Retype the entries exactly, keeping every line intact.

__________

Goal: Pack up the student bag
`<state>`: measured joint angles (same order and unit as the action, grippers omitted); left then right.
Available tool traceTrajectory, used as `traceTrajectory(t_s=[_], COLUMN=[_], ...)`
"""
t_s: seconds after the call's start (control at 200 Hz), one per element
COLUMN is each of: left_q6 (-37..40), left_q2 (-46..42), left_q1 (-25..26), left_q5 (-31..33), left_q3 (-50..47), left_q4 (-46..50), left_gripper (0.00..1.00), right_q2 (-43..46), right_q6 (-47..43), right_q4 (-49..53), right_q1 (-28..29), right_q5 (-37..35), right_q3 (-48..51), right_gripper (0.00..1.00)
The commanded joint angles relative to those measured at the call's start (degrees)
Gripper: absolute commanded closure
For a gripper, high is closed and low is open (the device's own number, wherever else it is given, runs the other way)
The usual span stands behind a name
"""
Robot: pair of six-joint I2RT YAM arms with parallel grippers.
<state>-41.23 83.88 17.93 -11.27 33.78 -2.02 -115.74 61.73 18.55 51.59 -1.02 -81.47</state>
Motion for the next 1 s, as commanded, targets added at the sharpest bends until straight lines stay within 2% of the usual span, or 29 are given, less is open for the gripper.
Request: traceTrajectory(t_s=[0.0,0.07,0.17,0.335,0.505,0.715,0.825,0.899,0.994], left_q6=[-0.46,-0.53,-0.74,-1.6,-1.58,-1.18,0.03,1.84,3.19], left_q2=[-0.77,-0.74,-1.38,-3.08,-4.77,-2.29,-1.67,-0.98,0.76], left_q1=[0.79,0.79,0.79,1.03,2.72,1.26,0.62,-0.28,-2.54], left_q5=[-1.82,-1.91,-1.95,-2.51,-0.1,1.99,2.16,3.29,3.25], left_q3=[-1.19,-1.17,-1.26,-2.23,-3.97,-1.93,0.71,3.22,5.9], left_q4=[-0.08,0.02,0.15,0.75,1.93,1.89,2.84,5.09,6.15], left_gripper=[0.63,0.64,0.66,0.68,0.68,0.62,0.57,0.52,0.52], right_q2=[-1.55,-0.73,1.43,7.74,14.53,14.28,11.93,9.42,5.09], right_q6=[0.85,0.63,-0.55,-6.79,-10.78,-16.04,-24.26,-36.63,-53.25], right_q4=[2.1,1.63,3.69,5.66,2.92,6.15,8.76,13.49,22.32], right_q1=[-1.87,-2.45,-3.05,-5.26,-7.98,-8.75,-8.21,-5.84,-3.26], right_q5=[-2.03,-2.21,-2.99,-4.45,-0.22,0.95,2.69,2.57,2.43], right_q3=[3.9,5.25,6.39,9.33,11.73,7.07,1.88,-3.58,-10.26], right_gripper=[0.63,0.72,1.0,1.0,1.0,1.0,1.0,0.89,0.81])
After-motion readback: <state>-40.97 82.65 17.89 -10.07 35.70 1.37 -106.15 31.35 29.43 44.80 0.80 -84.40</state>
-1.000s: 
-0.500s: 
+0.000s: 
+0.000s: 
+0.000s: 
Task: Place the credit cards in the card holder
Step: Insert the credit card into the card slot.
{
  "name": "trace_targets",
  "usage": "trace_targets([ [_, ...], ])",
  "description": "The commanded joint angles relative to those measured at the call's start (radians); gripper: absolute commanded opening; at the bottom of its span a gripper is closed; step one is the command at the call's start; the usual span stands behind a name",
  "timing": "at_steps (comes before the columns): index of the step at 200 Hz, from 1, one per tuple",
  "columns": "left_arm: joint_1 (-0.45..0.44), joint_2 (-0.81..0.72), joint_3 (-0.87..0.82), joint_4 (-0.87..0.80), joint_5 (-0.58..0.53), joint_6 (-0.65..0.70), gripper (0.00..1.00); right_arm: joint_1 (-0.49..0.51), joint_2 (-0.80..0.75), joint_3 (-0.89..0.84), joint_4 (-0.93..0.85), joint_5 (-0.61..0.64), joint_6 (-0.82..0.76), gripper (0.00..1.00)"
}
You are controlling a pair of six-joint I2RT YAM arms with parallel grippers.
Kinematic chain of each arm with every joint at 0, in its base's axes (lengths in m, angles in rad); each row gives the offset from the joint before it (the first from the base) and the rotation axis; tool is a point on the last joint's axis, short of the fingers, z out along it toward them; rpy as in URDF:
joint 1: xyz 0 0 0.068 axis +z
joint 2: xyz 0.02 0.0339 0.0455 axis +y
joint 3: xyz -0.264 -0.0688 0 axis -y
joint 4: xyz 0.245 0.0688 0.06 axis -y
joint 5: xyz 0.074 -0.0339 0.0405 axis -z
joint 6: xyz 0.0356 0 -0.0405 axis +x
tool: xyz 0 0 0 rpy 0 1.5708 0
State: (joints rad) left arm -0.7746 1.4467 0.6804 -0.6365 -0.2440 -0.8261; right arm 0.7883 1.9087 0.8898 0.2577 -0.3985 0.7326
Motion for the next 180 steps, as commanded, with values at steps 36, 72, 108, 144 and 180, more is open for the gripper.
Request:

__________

THE ANSWER:
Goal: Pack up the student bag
`<state>`: measured joint angles (same order and unit as the action, grippers omitted); left then right.
Available tool traceTrajectory, used as `traceTrajectory(t_s=[_], COLUMN=[_], ...)`
"""
t_s: seconds after the call's start (control at 200 Hz), one per element
COLUMN is each of: left_q6 (-37..40), left_q2 (-46..42), left_q1 (-25..26), left_q5 (-31..33), left_q3 (-50..47), left_q4 (-46..50), left_gripper (0.00..1.00), right_q2 (-43..46), right_q6 (-47..43), right_q4 (-49..53), right_q1 (-28..29), right_q5 (-37..35), right_q3 (-48..51), right_gripper (0.00..1.00)
The commanded joint angles relative to those measured at the call's start (degrees)
Gripper: absolute commanded closure
For a gripper, high is closed and low is open (the device's own number, wherever else it is given, runs the other way)
The usual span stands behind a name
"""
Robot: pair of six-joint I2RT YAM arms with parallel grippers.
<state>-41.23 83.88 17.93 -11.27 33.78 -2.02 -115.74 61.73 18.55 51.59 -1.02 -81.47</state>
Motion for the next 1 s, as commanded, targets added at the sharpest bends until straight lines stay within 2% of the usual span, or 29 are given, less is open for the gripper.
Request: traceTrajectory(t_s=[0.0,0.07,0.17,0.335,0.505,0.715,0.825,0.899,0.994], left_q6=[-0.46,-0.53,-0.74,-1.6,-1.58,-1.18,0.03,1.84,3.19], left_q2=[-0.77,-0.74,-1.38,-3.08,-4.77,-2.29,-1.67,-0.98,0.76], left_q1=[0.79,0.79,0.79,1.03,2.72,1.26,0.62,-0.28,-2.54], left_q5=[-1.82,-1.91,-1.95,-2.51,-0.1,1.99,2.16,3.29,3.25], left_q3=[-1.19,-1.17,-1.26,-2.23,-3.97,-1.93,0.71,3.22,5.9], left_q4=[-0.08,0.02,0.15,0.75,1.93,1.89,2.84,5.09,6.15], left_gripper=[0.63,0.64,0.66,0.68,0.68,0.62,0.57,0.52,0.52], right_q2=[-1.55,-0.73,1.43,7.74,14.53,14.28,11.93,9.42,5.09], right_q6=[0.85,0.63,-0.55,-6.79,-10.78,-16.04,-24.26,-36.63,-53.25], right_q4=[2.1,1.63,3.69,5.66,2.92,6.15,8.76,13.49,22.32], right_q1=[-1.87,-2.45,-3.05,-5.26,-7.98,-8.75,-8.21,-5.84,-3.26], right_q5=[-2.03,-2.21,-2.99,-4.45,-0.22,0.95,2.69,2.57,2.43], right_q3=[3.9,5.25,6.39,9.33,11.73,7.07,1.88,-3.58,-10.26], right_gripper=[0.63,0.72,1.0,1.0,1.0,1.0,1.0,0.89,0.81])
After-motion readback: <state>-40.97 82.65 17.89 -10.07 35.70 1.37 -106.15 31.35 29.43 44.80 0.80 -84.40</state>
-1.000s: 
-0.500s: 
+0.000s: 
+0.000s: 
+0.000s: 
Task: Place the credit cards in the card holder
Step: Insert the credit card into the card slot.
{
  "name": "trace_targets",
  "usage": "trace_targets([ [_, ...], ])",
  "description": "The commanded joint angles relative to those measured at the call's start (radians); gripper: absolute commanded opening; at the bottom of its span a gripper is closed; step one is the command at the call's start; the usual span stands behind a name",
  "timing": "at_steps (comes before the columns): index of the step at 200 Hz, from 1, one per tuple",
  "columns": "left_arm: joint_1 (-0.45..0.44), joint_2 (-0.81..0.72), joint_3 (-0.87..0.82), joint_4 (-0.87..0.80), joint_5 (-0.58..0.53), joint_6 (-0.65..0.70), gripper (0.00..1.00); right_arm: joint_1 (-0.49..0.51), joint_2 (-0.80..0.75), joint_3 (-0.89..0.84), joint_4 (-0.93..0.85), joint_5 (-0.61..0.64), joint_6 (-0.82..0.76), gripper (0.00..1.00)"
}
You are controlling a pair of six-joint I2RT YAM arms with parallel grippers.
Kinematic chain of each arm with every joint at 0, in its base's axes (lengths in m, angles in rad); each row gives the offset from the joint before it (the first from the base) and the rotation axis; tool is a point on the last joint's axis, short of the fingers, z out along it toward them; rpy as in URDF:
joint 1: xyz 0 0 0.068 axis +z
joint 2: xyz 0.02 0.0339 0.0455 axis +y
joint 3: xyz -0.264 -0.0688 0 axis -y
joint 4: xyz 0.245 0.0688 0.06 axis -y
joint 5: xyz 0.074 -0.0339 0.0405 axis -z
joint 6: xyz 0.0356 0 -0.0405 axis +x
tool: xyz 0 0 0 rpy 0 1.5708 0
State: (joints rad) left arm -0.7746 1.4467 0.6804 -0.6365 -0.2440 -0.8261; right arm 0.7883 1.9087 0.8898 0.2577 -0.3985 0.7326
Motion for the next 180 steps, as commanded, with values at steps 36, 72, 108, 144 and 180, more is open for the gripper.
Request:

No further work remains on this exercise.